*** Opening of DATA EXCERPTS ***
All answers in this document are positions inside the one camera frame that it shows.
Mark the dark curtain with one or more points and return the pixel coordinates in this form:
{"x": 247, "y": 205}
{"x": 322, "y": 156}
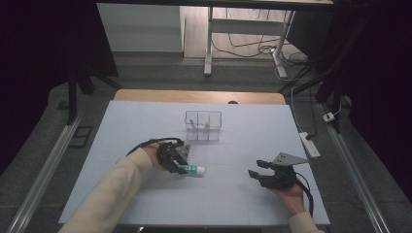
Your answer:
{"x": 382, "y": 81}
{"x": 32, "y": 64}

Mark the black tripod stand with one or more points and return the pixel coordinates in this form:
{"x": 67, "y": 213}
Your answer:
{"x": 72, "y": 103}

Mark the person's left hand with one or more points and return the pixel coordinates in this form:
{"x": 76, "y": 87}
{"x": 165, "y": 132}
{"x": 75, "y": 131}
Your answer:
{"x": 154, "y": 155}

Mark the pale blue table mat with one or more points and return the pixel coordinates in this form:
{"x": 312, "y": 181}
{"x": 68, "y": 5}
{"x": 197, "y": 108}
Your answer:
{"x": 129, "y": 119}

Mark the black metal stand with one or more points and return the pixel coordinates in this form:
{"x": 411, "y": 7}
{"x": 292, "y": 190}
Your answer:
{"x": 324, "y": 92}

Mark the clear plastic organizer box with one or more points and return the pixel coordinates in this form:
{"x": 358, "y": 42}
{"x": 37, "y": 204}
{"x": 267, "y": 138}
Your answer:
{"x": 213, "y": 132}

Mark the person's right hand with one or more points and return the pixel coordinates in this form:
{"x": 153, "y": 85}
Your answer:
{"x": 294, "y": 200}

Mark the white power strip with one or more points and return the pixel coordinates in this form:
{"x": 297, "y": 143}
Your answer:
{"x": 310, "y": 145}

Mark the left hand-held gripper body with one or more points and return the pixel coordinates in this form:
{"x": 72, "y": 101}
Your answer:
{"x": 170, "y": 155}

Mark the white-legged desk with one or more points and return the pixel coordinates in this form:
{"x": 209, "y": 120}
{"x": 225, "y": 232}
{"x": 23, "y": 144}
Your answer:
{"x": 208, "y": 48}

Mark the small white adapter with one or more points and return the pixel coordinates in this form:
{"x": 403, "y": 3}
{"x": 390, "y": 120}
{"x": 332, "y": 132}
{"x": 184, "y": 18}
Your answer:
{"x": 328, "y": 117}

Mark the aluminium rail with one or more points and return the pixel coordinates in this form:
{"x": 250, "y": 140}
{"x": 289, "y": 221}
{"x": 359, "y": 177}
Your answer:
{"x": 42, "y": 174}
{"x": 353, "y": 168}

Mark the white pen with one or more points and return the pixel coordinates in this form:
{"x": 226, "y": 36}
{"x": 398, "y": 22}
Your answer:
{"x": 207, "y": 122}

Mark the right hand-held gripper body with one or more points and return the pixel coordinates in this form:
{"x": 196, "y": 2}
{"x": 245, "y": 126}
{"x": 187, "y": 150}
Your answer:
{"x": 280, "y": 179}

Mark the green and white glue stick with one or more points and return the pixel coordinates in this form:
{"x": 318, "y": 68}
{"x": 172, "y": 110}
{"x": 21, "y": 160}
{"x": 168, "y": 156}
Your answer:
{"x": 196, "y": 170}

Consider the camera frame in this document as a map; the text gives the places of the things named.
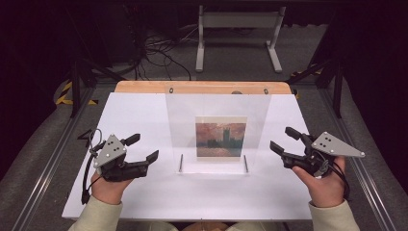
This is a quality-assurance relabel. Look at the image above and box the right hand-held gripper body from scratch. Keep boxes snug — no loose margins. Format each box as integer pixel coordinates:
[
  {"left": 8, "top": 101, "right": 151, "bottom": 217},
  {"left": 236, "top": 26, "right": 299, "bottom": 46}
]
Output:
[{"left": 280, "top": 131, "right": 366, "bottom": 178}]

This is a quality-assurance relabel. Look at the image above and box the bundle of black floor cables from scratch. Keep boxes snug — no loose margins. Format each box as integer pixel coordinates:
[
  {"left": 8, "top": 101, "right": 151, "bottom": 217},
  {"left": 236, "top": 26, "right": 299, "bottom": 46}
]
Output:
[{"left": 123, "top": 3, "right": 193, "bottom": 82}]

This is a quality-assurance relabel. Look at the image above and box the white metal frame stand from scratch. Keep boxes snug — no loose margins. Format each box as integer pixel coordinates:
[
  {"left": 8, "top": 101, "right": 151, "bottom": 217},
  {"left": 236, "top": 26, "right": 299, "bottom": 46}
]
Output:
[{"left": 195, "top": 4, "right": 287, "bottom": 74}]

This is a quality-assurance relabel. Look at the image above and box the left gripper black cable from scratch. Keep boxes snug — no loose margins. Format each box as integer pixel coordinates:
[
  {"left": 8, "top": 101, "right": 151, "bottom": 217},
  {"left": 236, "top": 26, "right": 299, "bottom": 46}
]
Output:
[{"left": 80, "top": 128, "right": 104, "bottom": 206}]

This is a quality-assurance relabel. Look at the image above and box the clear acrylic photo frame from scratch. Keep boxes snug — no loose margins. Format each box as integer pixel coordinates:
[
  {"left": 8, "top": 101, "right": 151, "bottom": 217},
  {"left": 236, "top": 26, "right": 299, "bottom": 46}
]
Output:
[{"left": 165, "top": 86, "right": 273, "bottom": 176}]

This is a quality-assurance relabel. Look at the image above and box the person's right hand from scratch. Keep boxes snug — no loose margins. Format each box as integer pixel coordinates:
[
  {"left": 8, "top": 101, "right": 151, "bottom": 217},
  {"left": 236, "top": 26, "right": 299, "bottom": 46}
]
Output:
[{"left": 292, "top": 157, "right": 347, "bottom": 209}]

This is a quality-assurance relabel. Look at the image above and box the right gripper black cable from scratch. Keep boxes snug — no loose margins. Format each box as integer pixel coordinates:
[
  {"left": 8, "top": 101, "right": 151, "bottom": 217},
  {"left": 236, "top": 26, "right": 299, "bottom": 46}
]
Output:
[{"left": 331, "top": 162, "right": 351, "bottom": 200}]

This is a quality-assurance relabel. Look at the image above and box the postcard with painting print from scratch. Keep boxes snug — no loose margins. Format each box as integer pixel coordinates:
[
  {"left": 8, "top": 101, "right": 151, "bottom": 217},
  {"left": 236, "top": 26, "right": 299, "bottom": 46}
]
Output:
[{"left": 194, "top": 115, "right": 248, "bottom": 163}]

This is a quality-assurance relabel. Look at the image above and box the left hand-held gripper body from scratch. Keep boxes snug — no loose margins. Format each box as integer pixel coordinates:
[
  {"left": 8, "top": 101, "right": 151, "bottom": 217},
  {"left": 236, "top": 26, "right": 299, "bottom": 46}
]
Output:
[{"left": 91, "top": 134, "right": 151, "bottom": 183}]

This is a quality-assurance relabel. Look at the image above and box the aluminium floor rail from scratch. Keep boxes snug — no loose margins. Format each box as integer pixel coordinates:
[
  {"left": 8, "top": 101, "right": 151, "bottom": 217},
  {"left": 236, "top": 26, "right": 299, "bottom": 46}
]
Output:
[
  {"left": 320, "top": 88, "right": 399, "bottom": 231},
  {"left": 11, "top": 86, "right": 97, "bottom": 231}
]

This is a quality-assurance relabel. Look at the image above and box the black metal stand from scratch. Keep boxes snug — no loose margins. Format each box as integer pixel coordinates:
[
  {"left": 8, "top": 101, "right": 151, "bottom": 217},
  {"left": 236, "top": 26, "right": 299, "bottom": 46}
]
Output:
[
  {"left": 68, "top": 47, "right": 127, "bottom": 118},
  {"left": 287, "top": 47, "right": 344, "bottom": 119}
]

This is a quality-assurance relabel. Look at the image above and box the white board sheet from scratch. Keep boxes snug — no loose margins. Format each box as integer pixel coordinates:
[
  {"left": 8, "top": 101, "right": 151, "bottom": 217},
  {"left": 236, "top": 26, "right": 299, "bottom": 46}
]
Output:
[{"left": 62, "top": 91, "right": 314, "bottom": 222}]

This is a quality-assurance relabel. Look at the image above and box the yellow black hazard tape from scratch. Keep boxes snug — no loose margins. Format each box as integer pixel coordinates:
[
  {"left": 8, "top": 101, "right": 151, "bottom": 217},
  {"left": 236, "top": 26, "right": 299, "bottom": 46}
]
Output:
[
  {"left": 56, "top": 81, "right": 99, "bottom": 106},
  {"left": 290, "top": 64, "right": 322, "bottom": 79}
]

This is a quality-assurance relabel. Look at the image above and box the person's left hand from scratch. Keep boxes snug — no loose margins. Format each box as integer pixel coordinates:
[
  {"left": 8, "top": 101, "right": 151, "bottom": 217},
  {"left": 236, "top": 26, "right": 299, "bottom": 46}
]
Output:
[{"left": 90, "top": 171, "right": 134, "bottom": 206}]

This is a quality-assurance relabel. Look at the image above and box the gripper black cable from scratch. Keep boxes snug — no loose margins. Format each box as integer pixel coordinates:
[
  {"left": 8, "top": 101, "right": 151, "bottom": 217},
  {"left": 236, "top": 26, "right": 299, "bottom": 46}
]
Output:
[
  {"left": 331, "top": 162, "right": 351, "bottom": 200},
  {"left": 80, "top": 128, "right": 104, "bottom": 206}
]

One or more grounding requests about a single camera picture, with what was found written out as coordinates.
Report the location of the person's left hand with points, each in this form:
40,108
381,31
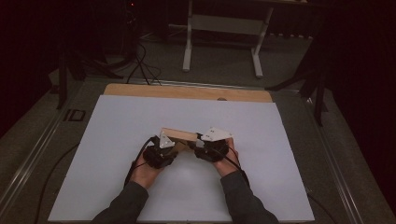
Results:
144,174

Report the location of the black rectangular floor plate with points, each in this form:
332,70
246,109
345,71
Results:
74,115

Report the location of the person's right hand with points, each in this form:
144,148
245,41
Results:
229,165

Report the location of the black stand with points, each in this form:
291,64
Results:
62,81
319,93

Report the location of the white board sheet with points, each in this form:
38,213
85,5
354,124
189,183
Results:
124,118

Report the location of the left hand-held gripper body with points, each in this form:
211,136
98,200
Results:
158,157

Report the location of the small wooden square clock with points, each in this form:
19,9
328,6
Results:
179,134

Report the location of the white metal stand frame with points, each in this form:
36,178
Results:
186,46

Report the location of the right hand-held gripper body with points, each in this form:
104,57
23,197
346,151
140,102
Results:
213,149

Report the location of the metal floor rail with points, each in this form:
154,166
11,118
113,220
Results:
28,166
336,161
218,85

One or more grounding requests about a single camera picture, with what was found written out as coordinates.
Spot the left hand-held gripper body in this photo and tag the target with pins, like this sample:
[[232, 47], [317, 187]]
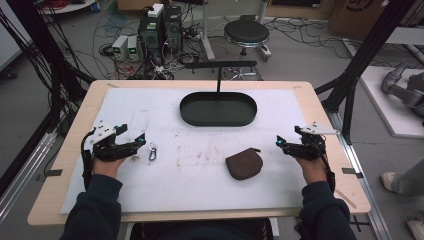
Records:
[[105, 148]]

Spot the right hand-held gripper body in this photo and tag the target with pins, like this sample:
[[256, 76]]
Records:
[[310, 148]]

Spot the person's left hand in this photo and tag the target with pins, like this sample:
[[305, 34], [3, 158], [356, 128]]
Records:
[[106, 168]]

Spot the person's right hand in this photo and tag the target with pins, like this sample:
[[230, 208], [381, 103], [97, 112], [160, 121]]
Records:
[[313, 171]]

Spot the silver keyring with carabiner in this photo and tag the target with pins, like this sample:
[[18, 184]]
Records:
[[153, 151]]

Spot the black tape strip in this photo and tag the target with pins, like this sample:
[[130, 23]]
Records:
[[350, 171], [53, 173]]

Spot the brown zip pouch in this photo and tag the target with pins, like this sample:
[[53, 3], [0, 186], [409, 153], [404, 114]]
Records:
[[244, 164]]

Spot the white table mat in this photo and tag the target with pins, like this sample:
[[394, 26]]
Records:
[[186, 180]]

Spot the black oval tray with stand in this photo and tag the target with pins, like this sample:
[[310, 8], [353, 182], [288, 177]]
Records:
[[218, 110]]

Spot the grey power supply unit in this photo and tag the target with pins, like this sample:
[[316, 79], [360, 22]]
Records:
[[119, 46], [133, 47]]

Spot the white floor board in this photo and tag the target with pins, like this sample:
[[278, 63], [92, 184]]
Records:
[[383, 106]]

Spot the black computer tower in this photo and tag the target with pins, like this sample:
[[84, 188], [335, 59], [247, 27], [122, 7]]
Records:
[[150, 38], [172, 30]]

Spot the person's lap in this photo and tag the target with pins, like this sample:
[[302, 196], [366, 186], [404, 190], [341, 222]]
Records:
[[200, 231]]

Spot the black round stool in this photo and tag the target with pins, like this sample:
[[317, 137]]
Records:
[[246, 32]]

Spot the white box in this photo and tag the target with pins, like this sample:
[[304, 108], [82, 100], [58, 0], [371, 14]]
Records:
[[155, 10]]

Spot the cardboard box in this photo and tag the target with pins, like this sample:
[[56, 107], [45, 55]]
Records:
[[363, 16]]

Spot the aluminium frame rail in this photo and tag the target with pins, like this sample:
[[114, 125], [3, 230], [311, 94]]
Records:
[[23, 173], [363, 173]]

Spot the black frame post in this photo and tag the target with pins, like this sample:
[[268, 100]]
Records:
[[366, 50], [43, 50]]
*** Close of DATA EXCERPTS ***
## ASSIGNMENT
Using the data above, repeat exactly the lines that begin at the line with "[[18, 184]]" and end at the line with "[[53, 3], [0, 186], [409, 153], [404, 114]]", both ends included.

## SOLUTION BELOW
[[18, 184]]
Records:
[[153, 151]]

Spot the black tape strip in this photo and tag the target with pins, like this sample:
[[130, 23]]
Records:
[[350, 171], [53, 173]]

Spot the brown zip pouch in this photo and tag the target with pins, like this sample:
[[53, 3], [0, 186], [409, 153], [404, 114]]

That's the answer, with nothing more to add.